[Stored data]
----------

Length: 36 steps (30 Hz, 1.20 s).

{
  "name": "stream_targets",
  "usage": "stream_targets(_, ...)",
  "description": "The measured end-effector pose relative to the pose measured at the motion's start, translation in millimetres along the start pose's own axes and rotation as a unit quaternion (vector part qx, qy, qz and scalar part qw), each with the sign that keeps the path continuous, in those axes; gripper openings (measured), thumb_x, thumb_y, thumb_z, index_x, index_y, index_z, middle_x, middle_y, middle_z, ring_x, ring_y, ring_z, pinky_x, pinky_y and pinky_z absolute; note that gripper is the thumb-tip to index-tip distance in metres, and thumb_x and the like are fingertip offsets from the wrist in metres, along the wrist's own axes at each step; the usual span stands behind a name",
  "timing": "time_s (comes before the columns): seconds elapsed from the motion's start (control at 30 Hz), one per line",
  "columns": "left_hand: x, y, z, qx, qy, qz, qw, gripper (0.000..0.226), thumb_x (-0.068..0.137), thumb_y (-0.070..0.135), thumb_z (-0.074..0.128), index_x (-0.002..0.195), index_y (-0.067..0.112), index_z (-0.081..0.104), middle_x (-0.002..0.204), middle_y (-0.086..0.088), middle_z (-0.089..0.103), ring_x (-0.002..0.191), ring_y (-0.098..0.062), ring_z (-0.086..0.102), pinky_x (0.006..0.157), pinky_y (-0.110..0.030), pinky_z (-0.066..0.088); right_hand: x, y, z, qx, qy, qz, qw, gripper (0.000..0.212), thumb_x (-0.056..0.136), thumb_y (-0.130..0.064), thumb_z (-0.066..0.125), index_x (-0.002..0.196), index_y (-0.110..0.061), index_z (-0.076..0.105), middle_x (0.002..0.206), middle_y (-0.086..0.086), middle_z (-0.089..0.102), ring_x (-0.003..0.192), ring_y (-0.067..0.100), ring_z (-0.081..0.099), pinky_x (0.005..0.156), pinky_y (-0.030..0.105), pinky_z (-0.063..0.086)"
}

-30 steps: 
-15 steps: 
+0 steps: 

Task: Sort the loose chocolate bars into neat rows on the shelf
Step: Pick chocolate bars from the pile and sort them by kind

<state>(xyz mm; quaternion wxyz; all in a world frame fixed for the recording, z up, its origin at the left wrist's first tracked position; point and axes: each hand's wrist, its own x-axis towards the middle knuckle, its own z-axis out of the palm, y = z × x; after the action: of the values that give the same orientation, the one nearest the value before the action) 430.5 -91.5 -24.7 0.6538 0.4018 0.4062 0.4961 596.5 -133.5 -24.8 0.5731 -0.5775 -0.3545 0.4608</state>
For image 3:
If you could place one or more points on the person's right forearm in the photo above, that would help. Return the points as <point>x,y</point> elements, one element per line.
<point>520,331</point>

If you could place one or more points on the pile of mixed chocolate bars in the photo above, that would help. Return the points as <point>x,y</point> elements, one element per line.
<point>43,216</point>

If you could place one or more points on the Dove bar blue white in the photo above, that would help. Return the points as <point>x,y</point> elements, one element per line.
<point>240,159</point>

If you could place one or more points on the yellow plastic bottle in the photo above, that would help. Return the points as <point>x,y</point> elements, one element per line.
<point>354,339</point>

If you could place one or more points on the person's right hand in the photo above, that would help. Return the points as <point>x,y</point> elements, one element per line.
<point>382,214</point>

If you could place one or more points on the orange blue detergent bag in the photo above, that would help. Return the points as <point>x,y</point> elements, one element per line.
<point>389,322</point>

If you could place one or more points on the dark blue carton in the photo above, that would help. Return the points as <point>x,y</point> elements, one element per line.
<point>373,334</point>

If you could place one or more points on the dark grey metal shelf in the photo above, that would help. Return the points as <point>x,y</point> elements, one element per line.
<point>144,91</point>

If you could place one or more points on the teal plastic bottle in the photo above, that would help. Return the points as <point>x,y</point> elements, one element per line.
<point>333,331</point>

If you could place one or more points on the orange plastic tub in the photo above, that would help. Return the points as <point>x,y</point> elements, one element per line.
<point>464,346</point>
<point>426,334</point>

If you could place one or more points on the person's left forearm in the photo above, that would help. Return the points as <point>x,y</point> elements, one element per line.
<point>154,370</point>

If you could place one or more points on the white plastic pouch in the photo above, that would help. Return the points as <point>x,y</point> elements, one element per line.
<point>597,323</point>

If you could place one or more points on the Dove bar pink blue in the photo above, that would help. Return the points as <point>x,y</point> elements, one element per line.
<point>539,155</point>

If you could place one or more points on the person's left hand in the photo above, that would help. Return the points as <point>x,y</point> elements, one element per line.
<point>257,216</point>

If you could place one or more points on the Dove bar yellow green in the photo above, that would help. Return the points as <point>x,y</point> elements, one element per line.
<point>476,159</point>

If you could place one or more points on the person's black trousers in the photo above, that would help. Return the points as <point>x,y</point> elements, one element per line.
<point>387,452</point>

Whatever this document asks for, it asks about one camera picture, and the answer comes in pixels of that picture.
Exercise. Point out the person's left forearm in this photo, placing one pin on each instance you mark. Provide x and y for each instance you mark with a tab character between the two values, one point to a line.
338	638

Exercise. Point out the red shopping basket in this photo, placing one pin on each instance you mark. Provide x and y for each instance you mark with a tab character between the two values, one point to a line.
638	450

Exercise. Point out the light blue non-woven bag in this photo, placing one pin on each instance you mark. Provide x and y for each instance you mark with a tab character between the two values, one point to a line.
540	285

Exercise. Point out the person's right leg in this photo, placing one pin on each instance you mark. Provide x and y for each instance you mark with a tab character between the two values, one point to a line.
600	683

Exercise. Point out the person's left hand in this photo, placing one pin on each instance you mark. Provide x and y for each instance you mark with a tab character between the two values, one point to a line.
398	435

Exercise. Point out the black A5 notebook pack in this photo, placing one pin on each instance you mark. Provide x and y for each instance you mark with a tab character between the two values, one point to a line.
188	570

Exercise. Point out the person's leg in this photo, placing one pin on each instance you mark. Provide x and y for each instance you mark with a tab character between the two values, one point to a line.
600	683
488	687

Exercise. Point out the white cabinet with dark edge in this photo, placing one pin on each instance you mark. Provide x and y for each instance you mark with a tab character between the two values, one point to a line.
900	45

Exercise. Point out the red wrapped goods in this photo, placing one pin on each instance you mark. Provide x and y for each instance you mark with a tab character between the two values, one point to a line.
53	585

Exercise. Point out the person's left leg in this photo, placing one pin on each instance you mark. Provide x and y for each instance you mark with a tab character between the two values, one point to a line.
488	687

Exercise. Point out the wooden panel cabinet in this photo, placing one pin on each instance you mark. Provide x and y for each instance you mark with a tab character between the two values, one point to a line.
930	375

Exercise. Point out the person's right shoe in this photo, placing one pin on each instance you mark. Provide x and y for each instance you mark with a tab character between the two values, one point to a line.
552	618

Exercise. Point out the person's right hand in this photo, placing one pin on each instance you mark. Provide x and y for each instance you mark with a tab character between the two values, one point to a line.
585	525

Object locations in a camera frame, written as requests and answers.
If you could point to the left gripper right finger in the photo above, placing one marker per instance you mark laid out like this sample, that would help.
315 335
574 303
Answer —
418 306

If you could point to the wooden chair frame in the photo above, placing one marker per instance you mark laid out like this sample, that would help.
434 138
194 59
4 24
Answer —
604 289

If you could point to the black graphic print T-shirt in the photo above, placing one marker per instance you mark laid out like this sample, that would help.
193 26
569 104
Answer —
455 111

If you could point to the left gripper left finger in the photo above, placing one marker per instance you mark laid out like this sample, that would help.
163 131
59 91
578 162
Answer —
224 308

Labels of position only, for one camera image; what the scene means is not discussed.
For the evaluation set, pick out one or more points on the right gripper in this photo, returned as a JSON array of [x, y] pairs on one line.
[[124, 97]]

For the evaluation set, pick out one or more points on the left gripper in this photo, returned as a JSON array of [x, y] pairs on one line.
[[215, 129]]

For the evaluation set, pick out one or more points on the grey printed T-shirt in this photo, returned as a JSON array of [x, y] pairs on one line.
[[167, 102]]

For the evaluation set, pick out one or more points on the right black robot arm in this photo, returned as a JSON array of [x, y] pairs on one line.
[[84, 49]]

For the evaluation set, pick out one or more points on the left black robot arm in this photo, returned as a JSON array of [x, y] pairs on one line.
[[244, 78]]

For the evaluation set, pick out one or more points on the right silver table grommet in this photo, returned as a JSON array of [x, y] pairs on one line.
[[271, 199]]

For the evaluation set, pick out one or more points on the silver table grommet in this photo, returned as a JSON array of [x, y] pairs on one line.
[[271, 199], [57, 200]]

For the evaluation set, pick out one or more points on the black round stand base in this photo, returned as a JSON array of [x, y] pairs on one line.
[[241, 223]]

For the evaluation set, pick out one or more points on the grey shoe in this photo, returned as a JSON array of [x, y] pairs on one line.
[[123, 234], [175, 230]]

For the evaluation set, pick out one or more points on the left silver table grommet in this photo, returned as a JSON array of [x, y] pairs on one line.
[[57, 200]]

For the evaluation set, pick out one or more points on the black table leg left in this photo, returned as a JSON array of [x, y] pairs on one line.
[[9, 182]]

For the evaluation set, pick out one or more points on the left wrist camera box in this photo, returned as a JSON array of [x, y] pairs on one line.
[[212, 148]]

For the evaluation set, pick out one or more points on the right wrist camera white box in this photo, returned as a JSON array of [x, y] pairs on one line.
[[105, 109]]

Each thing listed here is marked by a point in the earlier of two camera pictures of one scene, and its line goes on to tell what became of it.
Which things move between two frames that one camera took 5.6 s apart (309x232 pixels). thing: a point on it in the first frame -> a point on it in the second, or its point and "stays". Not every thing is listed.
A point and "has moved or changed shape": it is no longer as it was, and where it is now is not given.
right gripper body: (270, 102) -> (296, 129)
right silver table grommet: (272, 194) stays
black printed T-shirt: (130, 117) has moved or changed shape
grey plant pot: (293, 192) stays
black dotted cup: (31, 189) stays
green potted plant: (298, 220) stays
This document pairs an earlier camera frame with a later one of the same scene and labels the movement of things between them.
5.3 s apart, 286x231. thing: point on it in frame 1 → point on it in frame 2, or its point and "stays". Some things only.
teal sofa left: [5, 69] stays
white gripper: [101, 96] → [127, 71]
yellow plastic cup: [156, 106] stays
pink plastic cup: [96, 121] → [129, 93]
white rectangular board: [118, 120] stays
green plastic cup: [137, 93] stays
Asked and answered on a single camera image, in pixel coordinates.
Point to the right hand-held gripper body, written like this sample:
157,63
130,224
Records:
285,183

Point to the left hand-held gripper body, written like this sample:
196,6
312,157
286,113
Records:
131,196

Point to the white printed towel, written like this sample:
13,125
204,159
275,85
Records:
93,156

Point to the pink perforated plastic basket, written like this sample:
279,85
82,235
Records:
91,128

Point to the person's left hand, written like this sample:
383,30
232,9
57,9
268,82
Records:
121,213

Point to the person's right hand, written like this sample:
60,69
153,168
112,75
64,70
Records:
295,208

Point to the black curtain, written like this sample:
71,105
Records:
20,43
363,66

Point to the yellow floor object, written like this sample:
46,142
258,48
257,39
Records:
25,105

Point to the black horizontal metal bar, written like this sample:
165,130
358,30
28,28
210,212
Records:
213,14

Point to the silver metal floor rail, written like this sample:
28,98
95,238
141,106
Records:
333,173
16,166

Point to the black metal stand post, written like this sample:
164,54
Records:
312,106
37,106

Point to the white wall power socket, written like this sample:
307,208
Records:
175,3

----------

In the data above, find each line that uses the string "things". Copy it.

Written reply:
Which things move between two frames that one camera took 5.6 s apart (309x232 pixels). thing: a point on it in the first frame -> a point on it in the second, or its point and "stays". Not every thing is listed.
This document pairs an earlier camera frame with a later one of the same scene and labels the movement of things between them.
5.3 s apart, 286x231. thing: point on it in frame 1 → point on it in frame 2, or its point and "stays". Some things only.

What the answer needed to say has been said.